SD-WAN isn’t going anywhere, argues VMware GM of SASE Craig Connors. Even as the conversation around network security pivots from SASE to Gartner’s latest buzz worthy acronym: security services edge (SSE) (SSE), Connors believes SD-WAN is more relevant than ever.

“We should be looking at vendors to bring SD-WAN-like simplicity and automation to our security,” he said. “To me, that’s what SASE is. It’s not just about a list of features, but how easy it is in a single pane of glass to consume those features.”
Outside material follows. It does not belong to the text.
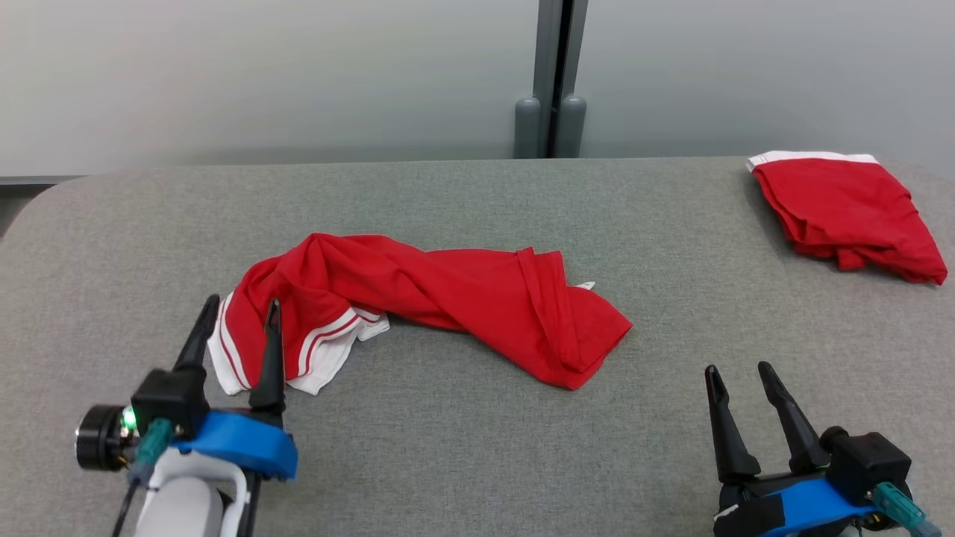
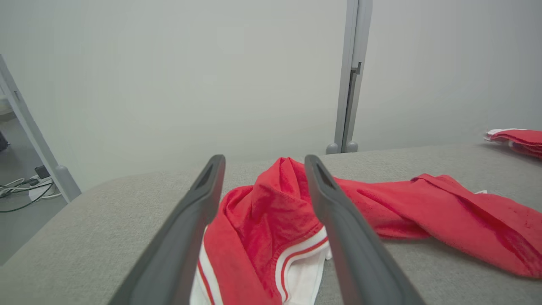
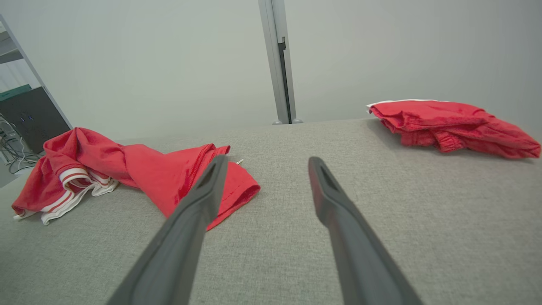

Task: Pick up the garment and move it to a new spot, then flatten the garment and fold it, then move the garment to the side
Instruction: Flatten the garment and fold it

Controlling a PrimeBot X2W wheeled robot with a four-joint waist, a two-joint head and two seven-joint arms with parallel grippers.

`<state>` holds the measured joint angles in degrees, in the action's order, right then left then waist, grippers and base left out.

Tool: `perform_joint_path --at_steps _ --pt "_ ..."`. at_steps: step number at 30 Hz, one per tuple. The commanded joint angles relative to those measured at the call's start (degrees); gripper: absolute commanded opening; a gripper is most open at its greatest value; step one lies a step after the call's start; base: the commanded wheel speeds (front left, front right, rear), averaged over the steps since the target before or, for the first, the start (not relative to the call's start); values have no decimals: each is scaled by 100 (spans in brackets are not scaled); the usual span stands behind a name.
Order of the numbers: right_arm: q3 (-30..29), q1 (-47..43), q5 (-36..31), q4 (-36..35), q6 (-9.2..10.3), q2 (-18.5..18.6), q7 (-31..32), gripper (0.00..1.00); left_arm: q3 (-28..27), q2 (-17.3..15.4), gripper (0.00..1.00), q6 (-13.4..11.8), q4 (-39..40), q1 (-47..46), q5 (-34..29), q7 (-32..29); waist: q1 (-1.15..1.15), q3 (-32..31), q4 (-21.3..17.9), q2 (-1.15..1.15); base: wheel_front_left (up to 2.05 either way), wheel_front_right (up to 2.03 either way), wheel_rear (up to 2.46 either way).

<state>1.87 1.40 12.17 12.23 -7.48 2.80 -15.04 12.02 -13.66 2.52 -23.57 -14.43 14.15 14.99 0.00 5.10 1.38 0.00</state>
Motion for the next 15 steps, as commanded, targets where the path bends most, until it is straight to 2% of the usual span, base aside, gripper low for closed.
perform_joint_path --at_steps 1,9,15 --pt "-1 -79 -21 -10 -3 18 -19 100 -120 114 100 -51 298 272 -92 24 0 -16 31 0 0 0 0" --pt "-15 -129 8 -8 -3 18 -19 100 -750 580 100 -88 1349 1088 -443 25 0 -66 102 0 0 0 0" --pt "2 -129 35 6 -3 18 -19 100 -990 765 100 22 1453 1304 -632 26 0 -82 106 0 0 0 0"
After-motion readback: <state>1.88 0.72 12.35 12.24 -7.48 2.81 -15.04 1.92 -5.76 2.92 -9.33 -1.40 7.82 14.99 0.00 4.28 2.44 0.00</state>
SD-WAN he explained is, in large part, a story about network automation. With SD-WAN, customers no longer have to manually create policies for applications, the SD-WAN platform automatically recognizes them and applies the appropriate policy based on a defined service-level objective.

“Why can’t we do the same for security. I shouldn’t have to tell my vendor that my SharePoint upload needs to go through my Cloud Access Security Broker, that should just be happening,” he explained. “We should really be SD-WAN-ifying security, and because that’s taking time, I think that’s where SSE split out.”

The rise of SSE isn’t surprising to Connors, who argues that while confusing at times, it’s likely a good thing for the industry as a whole.

“When a new market segment like SASE emerges and becomes a popular buzzword that people are asking about, everyone jumps onboard and says they do SASE, whether they do or not,” he said.

The same thing is happening with SSE, which has gained mainstream appeal among cloud security vendors that lack the SD-WAN functionality foundational to SASE. “When you consider all the different factors that have to be delivered to really truly cover a SASE solution, a natural thing happened, vendors started focusing on the things they’re good at,” Connors added.

In other words, the definition of SSE by Gartner in early 2021, gave vendors like Zscaler, Netskope, Skyhigh Security, and a litany of others an opportunity to realign around a product category that matched their core competencies.

“I think it’s a good thing because SASE is still maturing,” Connors said of SSE. “It’s a recognition that it’s going to take some time to build a full converged solution that works as well as every individual component.”

Part of this is because building a unified SASE platform is hard.

“When somebody goes to a VMware and are using VMware SD-WAN and [see] how simple it is, they expect everything that we do in SASE to be as simple and easy to use and high quality,” he said, adding that when you’re a new entrant to the space that’s not always an easy thing to do.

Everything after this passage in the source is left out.